Наступила тишина, нарушаемая лишь угрюмым похрумкиванием Расьоля. Звук был такой, словно он жевал крекер, а не банан, или глодал про себя поросячий хвостик. Наложенный на безмолвие, звук оказался на удивление меланхоличен.
Стало ясно, что утро, в общем-то, кончилось…

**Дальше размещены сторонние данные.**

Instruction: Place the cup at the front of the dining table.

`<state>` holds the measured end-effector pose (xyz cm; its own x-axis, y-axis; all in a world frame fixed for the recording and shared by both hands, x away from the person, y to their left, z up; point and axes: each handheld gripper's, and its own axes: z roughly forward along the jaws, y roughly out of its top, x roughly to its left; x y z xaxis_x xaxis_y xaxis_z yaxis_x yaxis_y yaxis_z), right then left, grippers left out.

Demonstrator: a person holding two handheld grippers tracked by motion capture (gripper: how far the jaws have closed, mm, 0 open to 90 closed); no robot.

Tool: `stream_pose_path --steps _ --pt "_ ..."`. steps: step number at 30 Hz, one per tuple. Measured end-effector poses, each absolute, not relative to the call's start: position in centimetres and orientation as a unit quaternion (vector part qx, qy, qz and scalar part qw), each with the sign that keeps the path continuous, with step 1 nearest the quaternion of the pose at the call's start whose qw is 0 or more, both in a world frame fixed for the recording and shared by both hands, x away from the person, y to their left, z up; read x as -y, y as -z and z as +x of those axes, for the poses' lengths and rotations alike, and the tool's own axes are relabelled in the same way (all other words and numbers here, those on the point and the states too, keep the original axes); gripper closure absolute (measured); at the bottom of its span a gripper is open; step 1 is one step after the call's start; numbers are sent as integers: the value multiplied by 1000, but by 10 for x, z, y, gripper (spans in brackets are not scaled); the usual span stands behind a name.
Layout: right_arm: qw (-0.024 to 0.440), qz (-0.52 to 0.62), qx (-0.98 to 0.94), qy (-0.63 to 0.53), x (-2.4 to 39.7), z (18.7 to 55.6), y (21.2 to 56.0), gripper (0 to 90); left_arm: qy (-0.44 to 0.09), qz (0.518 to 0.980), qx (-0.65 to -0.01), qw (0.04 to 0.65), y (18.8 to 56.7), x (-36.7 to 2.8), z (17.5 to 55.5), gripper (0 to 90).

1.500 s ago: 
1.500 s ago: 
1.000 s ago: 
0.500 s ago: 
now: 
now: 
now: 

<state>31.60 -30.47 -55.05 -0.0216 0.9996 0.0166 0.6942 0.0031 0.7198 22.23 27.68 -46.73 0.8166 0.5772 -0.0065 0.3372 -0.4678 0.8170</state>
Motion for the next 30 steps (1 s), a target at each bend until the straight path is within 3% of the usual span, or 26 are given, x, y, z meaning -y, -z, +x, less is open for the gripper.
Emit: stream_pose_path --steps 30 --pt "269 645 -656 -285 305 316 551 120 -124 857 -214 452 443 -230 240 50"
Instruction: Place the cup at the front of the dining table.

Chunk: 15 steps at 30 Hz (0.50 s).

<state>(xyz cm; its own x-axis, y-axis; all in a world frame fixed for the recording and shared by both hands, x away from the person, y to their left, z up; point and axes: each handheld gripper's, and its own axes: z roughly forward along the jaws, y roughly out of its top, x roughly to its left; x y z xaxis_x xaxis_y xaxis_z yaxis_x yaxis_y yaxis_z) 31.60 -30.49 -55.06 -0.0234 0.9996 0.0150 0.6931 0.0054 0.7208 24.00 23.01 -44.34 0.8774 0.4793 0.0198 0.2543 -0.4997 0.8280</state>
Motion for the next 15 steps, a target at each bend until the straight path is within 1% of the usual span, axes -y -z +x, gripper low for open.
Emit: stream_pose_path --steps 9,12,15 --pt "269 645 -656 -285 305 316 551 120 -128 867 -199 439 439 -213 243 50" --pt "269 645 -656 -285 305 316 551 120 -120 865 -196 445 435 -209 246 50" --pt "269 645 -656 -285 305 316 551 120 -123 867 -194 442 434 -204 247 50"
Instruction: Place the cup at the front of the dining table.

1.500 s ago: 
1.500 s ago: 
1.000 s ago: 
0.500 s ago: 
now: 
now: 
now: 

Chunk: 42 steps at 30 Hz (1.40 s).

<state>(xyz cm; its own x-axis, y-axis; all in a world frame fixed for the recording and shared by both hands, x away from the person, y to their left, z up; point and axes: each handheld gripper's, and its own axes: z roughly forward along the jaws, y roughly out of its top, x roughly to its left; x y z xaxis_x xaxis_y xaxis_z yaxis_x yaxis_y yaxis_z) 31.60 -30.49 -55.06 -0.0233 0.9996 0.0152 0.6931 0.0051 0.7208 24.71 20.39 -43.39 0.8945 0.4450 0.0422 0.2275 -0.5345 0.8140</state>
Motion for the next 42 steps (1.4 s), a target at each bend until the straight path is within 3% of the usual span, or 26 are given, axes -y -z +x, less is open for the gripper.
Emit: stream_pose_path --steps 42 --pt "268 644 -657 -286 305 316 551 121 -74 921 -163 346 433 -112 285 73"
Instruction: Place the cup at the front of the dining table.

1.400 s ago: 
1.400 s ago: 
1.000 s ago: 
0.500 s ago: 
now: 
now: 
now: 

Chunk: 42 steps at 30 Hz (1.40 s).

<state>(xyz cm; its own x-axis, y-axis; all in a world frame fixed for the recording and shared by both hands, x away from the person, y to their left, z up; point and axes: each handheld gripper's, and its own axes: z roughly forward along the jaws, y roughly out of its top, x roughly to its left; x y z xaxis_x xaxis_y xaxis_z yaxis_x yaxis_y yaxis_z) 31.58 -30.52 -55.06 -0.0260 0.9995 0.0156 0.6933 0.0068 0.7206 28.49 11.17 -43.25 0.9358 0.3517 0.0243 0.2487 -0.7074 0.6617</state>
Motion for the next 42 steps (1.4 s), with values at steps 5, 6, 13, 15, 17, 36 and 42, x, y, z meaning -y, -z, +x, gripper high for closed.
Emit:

Следуя заведенному правилу встречать журналистов только на свежую голову, Дарси решил пренебречь на сегодня письменным столом и дать себе отдых. Тем более что вчерашний разговор, из которого он вышел пусть необъявленным, но победителем, отнюдь не укрепил его уверенность в собственной версии. Раз высказанная вслух, она потеряла прежнюю убедительность, словно выставленная напоказ при беспощадном свете софитов обнаженная грудь увядающей дамы, чью дряблую кожу всегда до того скрывал умело пошитый наряд. Так случается с мыслями. Если часто их повторять, они теряют упругость, постепенно изнашиваются и уже не плодоносят.